Regenerative medicine using p-SC for bone disease (large lytic lesions) secondary to multiple myeloma was investigated. The authors founded p-SCs inhibitory effects on myeloma bone disease and tumor growth were dose-dependent and intrabone engraftment of p-SCs inhibited bone disease and tumor growth in mice severe combined immunodeficiency-rab model. The p-SCs also promoted apoptosis in osteoclast precursors and inhibited their differentiation, indicating a promising therapeutic approach for myeloma osteolysis using cytotherapy[50].

The utility of p-SCs for bone tissue engineering has been investigated using different biomaterials and showing promising results. Transplantation of human p-SCs grown in a silk fibroin/hydroxyapatite scaffold into injured radius segmental bone in rabbits enhance tissue repair[51]. A combination of p-SCs and polylactide/poly(ε-caprolactone)-poly(ethylene glycol)-poly(ε-caprolactone) fibrous scaffolds promoted good cellular response and excellent osteogenic potential in vitro[52].
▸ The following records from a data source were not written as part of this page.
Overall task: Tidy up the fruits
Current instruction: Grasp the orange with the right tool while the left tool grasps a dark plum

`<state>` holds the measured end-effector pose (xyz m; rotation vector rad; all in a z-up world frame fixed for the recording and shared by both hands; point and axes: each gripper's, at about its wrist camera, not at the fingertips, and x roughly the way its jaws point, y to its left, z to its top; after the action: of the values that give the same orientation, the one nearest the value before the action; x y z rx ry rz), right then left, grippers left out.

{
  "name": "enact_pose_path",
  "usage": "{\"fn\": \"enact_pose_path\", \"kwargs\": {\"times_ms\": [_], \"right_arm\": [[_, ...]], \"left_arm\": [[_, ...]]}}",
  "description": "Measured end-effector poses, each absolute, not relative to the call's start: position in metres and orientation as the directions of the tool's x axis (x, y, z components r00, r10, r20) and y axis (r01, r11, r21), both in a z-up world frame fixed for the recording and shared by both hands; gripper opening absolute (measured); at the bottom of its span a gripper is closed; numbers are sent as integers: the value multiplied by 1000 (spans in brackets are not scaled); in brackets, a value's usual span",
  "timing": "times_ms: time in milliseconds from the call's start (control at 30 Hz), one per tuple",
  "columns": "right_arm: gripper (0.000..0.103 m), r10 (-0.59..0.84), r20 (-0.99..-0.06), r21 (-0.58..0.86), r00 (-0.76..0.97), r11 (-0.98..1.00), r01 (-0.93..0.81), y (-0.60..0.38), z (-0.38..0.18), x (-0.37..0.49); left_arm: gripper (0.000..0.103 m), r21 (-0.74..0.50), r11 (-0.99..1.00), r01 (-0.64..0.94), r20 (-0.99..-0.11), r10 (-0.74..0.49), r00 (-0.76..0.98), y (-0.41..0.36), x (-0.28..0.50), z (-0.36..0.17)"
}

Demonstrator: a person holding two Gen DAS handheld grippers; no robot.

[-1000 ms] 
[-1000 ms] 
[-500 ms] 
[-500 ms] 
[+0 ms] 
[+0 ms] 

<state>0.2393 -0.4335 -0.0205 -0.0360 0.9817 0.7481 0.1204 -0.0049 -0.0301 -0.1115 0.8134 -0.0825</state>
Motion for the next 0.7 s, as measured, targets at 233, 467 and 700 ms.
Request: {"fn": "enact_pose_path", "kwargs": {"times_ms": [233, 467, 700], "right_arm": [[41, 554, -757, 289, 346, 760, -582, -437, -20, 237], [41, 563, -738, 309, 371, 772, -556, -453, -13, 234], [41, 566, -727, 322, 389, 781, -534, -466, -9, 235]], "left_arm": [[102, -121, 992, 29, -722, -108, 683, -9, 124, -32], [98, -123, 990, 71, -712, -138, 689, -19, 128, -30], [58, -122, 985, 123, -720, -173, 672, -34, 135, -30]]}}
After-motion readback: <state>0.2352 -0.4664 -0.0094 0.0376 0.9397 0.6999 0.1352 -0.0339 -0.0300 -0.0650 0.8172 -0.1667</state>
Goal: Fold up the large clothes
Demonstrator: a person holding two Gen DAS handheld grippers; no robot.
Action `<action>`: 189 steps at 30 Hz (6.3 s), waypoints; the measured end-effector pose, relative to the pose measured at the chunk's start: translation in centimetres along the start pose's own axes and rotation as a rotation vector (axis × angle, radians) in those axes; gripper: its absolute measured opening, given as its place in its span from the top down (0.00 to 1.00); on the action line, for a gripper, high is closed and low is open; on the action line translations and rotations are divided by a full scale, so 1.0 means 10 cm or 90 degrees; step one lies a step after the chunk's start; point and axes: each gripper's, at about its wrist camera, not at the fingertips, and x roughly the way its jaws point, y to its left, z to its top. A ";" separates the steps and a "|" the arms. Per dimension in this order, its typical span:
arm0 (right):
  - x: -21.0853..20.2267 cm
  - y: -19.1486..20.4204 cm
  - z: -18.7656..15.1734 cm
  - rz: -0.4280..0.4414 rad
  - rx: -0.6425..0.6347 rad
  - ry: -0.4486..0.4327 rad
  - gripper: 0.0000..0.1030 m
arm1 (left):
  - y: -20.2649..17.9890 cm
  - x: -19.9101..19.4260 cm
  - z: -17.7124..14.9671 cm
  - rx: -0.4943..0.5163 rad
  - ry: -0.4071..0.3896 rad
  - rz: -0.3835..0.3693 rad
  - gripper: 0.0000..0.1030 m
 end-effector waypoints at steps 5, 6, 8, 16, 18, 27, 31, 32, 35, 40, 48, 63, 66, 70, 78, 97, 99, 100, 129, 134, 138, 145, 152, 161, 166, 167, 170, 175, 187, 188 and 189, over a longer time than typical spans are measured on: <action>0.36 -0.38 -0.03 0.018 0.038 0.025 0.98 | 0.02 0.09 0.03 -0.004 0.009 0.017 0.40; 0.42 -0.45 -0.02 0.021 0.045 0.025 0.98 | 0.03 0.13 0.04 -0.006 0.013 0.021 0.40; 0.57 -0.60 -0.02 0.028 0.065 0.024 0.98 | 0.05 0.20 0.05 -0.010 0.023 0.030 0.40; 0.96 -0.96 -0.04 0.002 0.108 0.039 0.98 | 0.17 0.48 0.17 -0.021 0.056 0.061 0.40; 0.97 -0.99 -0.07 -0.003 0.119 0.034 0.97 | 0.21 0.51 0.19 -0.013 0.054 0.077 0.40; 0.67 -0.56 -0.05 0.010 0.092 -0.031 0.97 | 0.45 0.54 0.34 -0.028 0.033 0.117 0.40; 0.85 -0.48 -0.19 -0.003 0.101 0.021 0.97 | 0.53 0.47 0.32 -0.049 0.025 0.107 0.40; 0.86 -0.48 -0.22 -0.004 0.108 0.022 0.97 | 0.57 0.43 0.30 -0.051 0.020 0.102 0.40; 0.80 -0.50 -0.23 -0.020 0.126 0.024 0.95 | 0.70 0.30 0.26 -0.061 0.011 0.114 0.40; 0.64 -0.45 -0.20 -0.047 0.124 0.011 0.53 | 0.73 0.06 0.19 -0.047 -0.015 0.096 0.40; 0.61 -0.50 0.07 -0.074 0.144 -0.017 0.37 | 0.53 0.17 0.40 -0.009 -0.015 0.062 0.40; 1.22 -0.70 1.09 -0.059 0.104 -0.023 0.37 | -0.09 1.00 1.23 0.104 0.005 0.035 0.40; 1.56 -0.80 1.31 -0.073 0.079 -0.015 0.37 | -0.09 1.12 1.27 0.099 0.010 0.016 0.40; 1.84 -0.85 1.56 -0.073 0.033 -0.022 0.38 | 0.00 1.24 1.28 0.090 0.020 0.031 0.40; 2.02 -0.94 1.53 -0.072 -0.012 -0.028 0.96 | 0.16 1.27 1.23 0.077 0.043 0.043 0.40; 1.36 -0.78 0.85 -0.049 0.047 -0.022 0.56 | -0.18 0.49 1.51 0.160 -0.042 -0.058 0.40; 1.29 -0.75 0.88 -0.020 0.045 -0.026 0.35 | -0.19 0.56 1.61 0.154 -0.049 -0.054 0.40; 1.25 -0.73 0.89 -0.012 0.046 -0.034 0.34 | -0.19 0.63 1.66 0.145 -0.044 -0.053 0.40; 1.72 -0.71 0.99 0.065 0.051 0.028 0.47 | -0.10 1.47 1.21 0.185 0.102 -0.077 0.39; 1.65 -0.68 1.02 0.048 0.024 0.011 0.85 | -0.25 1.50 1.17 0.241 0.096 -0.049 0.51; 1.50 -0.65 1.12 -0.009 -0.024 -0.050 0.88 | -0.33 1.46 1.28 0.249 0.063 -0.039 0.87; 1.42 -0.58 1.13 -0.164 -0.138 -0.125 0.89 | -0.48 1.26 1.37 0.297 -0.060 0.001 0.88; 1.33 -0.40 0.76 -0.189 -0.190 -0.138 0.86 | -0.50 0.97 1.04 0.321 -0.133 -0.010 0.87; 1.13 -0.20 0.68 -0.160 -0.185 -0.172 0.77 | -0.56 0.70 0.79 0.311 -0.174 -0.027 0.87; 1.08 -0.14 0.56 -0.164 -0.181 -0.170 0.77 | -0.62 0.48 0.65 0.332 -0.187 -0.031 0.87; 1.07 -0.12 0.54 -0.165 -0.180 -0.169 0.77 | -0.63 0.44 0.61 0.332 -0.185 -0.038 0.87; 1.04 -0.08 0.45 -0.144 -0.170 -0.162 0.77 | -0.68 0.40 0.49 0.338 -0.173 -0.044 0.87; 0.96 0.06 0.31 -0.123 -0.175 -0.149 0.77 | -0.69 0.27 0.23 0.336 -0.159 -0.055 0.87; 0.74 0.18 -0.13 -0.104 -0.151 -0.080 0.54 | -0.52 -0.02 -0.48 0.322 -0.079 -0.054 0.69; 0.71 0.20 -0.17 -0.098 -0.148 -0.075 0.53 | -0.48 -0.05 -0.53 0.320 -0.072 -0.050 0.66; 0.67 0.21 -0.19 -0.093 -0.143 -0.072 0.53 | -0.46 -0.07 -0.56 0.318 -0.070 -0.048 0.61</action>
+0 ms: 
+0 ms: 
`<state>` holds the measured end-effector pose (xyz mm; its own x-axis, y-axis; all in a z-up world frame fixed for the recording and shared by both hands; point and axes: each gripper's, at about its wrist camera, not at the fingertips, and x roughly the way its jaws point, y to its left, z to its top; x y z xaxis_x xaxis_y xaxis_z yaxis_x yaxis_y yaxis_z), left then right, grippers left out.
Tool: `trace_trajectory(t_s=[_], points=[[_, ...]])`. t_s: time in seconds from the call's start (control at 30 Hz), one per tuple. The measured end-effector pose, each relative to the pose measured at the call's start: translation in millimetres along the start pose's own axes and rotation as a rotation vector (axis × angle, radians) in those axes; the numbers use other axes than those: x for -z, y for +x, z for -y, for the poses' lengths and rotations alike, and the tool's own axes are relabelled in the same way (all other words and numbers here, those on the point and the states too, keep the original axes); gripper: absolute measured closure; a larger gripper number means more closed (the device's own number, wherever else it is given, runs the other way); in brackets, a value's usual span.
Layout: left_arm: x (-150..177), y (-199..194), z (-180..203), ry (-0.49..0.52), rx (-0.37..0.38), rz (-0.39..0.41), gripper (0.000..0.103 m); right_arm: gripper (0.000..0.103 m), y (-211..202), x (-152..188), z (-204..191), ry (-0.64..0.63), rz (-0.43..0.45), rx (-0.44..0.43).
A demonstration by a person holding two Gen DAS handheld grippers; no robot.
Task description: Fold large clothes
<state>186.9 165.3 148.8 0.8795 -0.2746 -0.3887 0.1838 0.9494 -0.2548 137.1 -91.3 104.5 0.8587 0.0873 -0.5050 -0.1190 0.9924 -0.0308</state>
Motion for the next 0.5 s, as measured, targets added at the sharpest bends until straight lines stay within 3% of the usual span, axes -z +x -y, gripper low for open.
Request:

An elastic scaffold, obtained combining a poly(ether)urethane-polydimethylsiloxane (PEtU-PDMS) semi-interpenetrating polymeric network (s-IPN) with fibrin, was used as a substrate for in vitro studies of human p-SC growth and differentiation. The s-IPN PEtU-PDMS/fibrin combined scaffold allowed a better proliferation and metabolic activity of p-SC cultured up to 14 d, compared to the ones grown on plastic dishesand also sustained the beginning of p-SCs differentiation process towards a cardiomyogenic lineage[53].

As an alternative to corneal transplantation, researchers evaluated a biomaterial derived from fetal membranes to promote corneal repair. The pericellular matrix of decidua-derived mesenchymal cells was demonstrated to provide a xeno-free substrate for efficient culture of human corneal endothelial cells. The matrix enhanced corneal cell attachment, promoted cell proliferation, and suppressed apoptosis, offering a viable in vitro expansion protocol for human corneal endothelial cells[54].

Cell-based therapy, using p-SC, combined with bioactive materials improved bone regeneration prior to dental implant. Amniotic epithelial cells, loaded on a calcium-phosphate synthetic bone substitute, displayed a reduced fibrotic reaction, a limited inflammatory response and an accelerated process of angiogenesis. In addition, the presence of p-SCs significantly stimulated osteogenesis by enhancing bone deposition, as suggested by the presence of p-SCs entrapped within the newly deposited osteoid matrix and by their ability to switch-on the expression of osteocalcin when transplanted into host tissues[2].